3.6 KiB
title |
---|
Dataset Management with CLI and SDK |
In this tutorial, we are going to manage the CIFAR dataset with clearml-data
CLI, and then use ClearML's Dataset
class to ingest the data.
Creating the Dataset
Downloading the Data
Before we can register the CIFAR dataset with clearml-data
, we need to obtain a local copy of it.
Execute this python script to download the data
from clearml import StorageManager
manager = StorageManager()
dataset_path = manager.get_local_copy(
remote_url="https://www.cs.toronto.edu/~kriz/cifar-10-python.tar.gz"
)
# make sure to copy the printed value
print("COPY THIS DATASET PATH: {}".format(dataset_path))
Expected response:
COPY THIS DATASET PATH: ~/.clearml/cache/storage_manager/global/f2751d3a22ccb78db0e07874912b5c43.cifar-10-python_artifacts_archive_None
The script prints the path to the downloaded data. It will be needed later on.
Creating the Dataset
To create the dataset, execute the following command:
clearml-data create --project dataset_examples --name cifar_dataset
Expected response:
clearml-data - Dataset Management & Versioning CLI
Creating a new dataset:
New dataset created id=ee1c35f60f384e65bc800f42f0aca5ec
Where ee1c35f60f384e65bc800f42f0aca5ec
is the dataset ID.
Adding Files
Add the files we just downloaded to the dataset:
clearml-data add --files <dataset_path>
where dataset_path
is the path that was printed earlier, which denotes the location of the downloaded dataset.
:::note
There's no need to specify a dataset_id
, since the clearml-data
session stores it.
:::
Finalizing the Dataset
Run the close
command to upload the files (it'll be uploaded to ClearML Server by default):
clearml-data close
This command sets the dataset task's status to completed, so it will no longer be modifiable.
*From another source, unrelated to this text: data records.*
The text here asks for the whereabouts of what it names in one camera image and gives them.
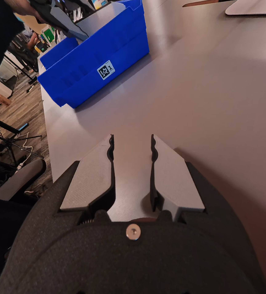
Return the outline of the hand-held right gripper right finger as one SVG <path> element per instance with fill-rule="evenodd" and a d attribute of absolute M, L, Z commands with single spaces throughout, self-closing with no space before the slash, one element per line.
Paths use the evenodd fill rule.
<path fill-rule="evenodd" d="M 167 210 L 173 221 L 178 221 L 184 211 L 204 212 L 205 206 L 185 160 L 155 134 L 151 135 L 151 151 L 152 211 Z"/>

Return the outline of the person's left hand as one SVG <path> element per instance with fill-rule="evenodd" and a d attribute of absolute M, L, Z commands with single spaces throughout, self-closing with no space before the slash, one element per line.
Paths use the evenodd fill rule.
<path fill-rule="evenodd" d="M 4 2 L 12 9 L 14 13 L 21 16 L 33 16 L 41 23 L 48 24 L 39 13 L 30 5 L 27 0 L 4 0 Z"/>

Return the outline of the blue plastic bin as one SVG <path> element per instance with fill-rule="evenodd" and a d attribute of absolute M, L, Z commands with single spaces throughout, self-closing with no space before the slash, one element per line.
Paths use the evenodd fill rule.
<path fill-rule="evenodd" d="M 40 61 L 38 81 L 54 103 L 75 109 L 150 52 L 142 1 L 118 1 L 121 11 L 81 44 L 65 38 Z"/>

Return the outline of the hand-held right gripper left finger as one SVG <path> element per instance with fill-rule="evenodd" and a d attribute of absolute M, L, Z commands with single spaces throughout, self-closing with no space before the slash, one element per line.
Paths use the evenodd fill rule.
<path fill-rule="evenodd" d="M 79 162 L 61 211 L 108 211 L 115 202 L 114 135 L 110 134 Z"/>

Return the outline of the black tripod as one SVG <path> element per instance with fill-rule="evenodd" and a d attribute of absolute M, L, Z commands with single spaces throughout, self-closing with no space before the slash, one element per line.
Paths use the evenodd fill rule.
<path fill-rule="evenodd" d="M 42 135 L 29 136 L 28 133 L 21 134 L 21 131 L 25 130 L 28 126 L 29 124 L 25 123 L 21 128 L 16 129 L 0 120 L 0 129 L 2 128 L 13 135 L 11 137 L 4 137 L 0 131 L 0 141 L 2 141 L 0 145 L 2 145 L 5 149 L 7 149 L 10 152 L 10 156 L 12 158 L 14 168 L 18 168 L 18 167 L 22 168 L 24 163 L 28 160 L 28 158 L 31 155 L 40 159 L 44 159 L 43 156 L 33 152 L 32 146 L 25 146 L 25 143 L 27 143 L 29 139 L 36 139 L 36 138 L 42 137 Z M 22 151 L 27 152 L 29 156 L 27 156 L 26 158 L 21 158 L 21 161 L 18 161 L 15 157 L 13 147 L 17 147 L 21 149 Z"/>

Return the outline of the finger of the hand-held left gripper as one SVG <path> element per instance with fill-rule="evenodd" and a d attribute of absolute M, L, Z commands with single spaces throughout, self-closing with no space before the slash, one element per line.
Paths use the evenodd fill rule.
<path fill-rule="evenodd" d="M 51 22 L 58 28 L 61 28 L 67 37 L 75 37 L 80 41 L 88 39 L 87 33 L 75 25 L 70 18 L 56 6 L 52 6 L 50 10 Z"/>

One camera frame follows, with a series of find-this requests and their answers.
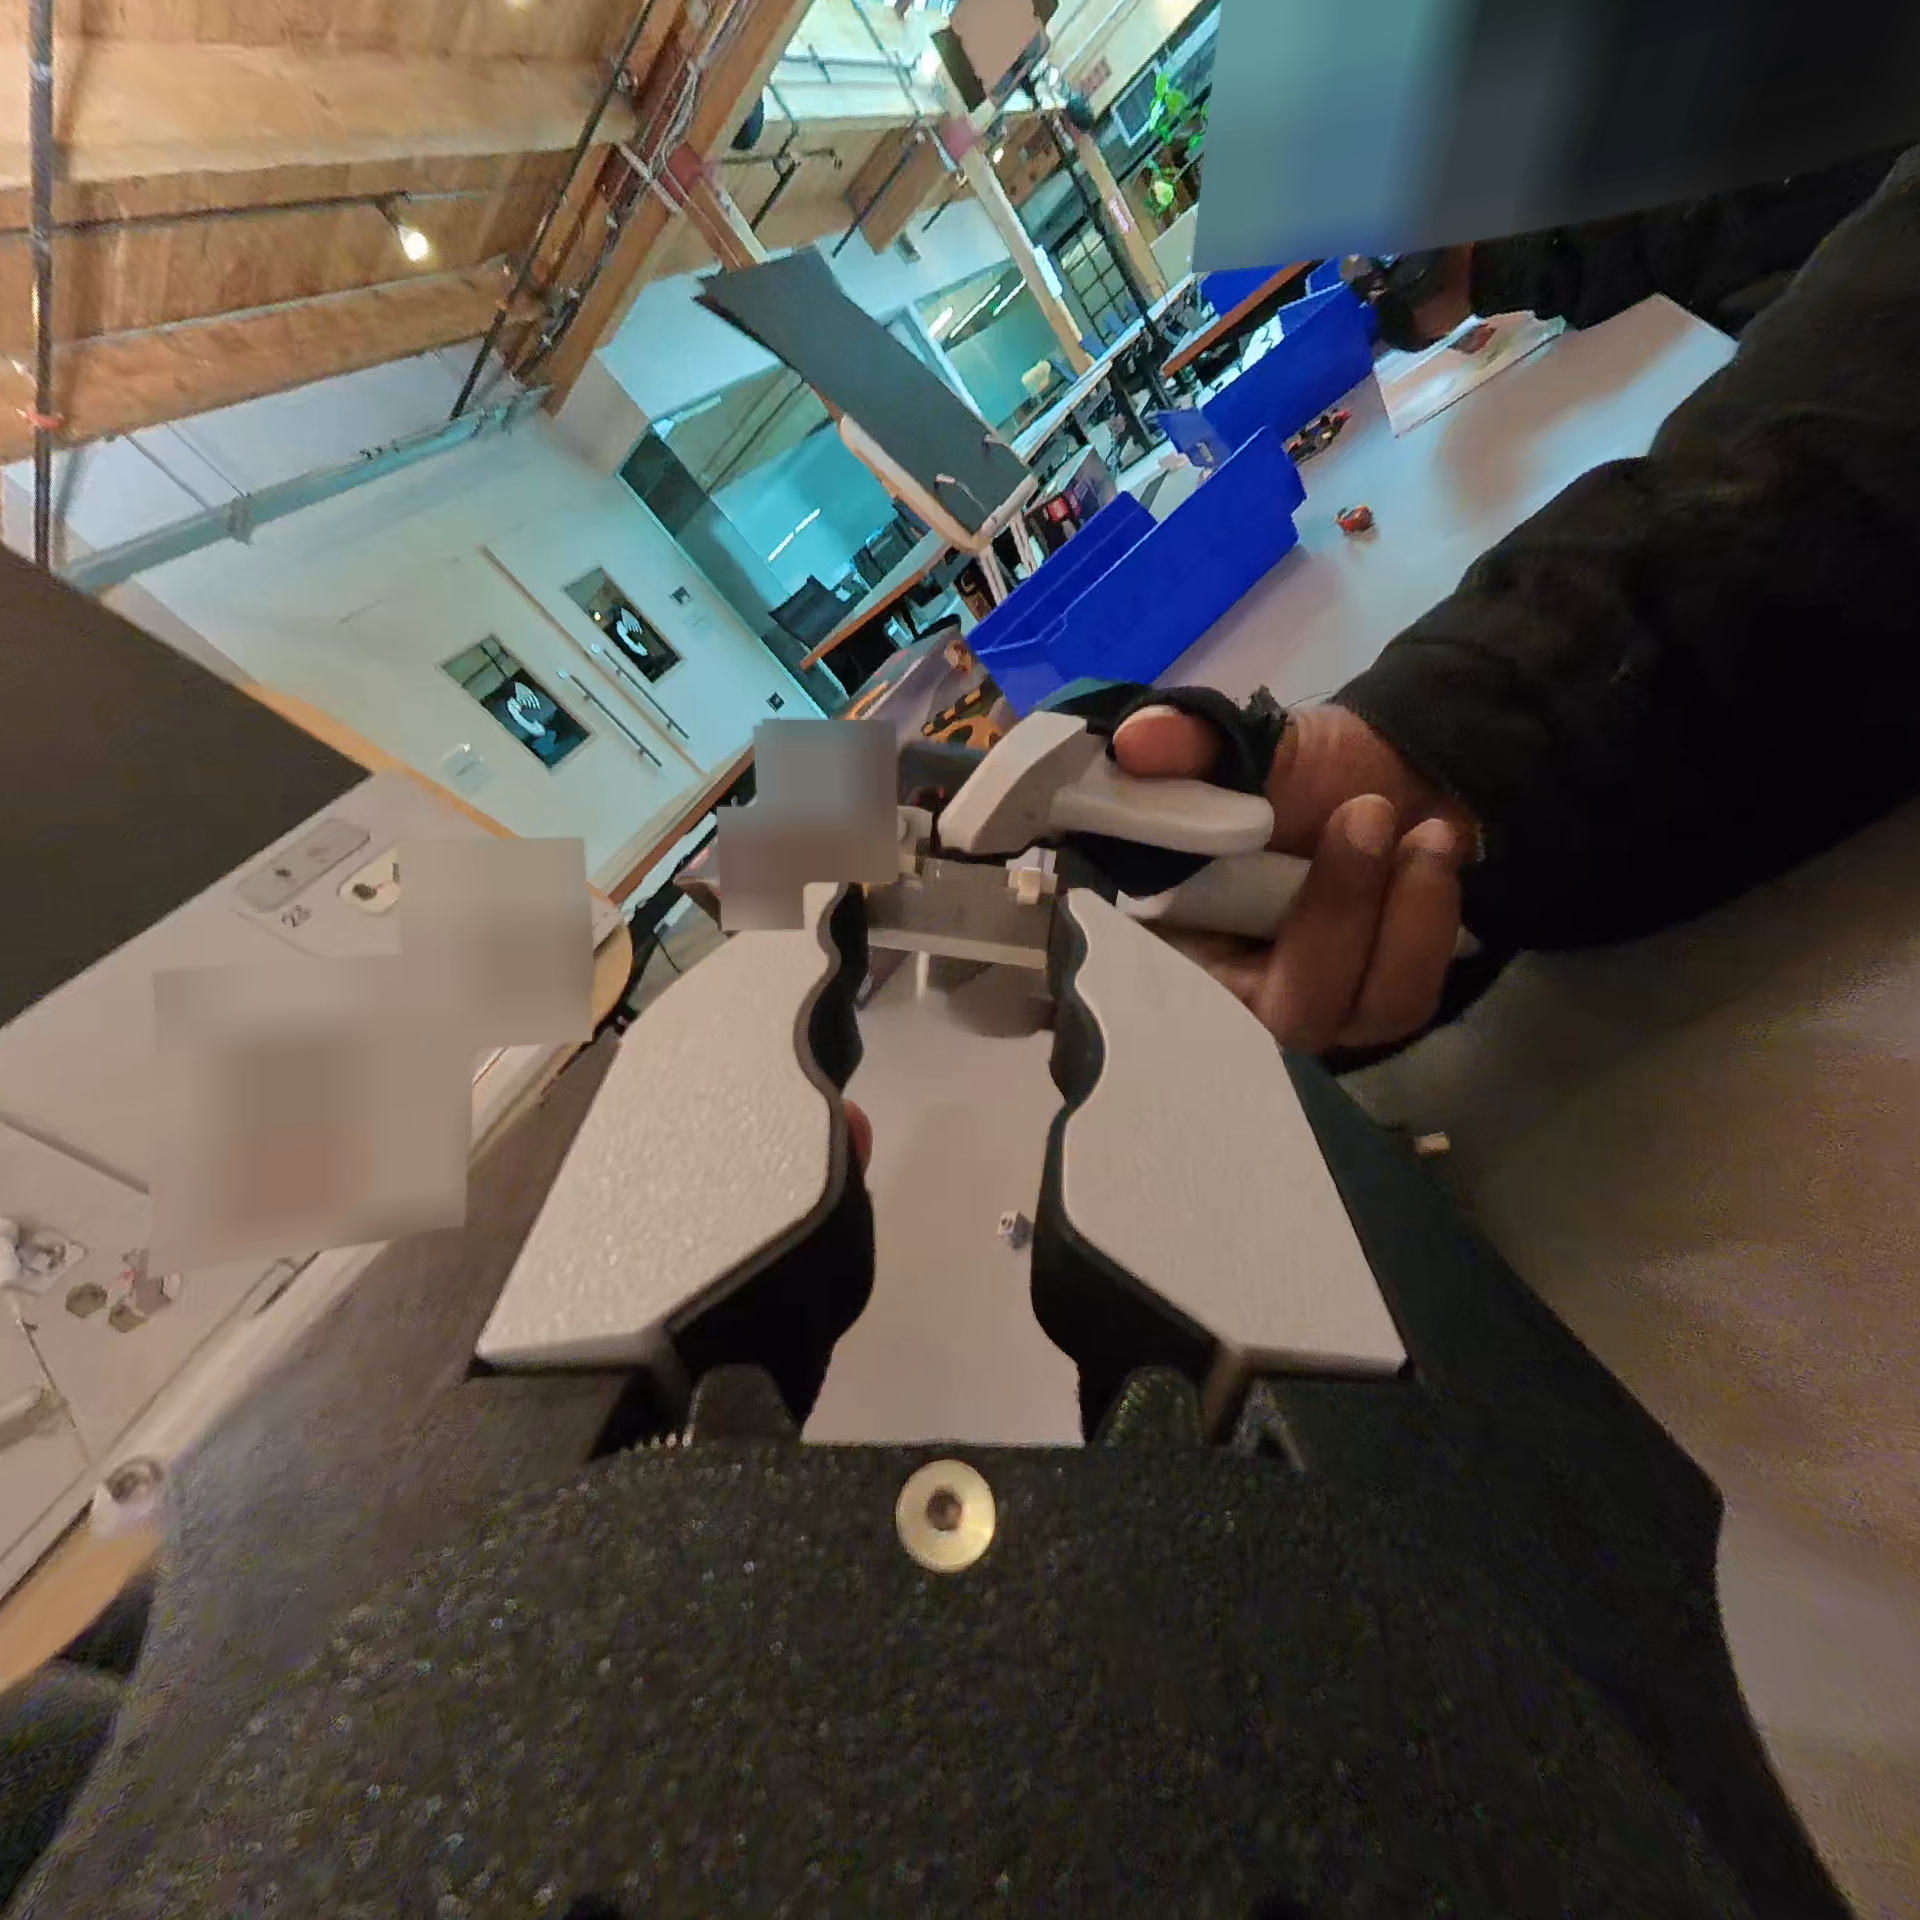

This ensures future reproducibility.
Information about the dataset can be viewed in the WebApp, in the dataset's details panel. In the panel's CONTENT tab, you can see a table summarizing version contents, including file names, file sizes, and hashes.
Using the Dataset
Now that we have a new dataset registered, we can consume it.
The data_ingestion.py example script demonstrates using the dataset within Python code.
dataset_name = "cifar_dataset"
dataset_project = "dataset_examples"
from clearml import Dataset
dataset_path = Dataset.get(
dataset_name=dataset_name,
dataset_project=dataset_project,
alias="Cifar dataset"
).get_local_copy()
trainset = datasets.CIFAR10(
root=dataset_path,
train=True,
download=False,
transform=transform
)
In cases like this, where you use a dataset in a task, you can have the dataset's ID stored in the task’s
hyperparameters. Passing alias=<dataset_alias_string>
stores the dataset’s ID in the
dataset_alias_string
parameter in the experiment's CONFIGURATION > HYPERPARAMETERS > Datasets section. This way
you can easily track which dataset the task is using.
The Dataset's get_local_copy
method will return a path to the cached,
downloaded dataset. Then we provide the path to PyTorch's dataset object.
The script then trains a neural network to classify images using the dataset created above.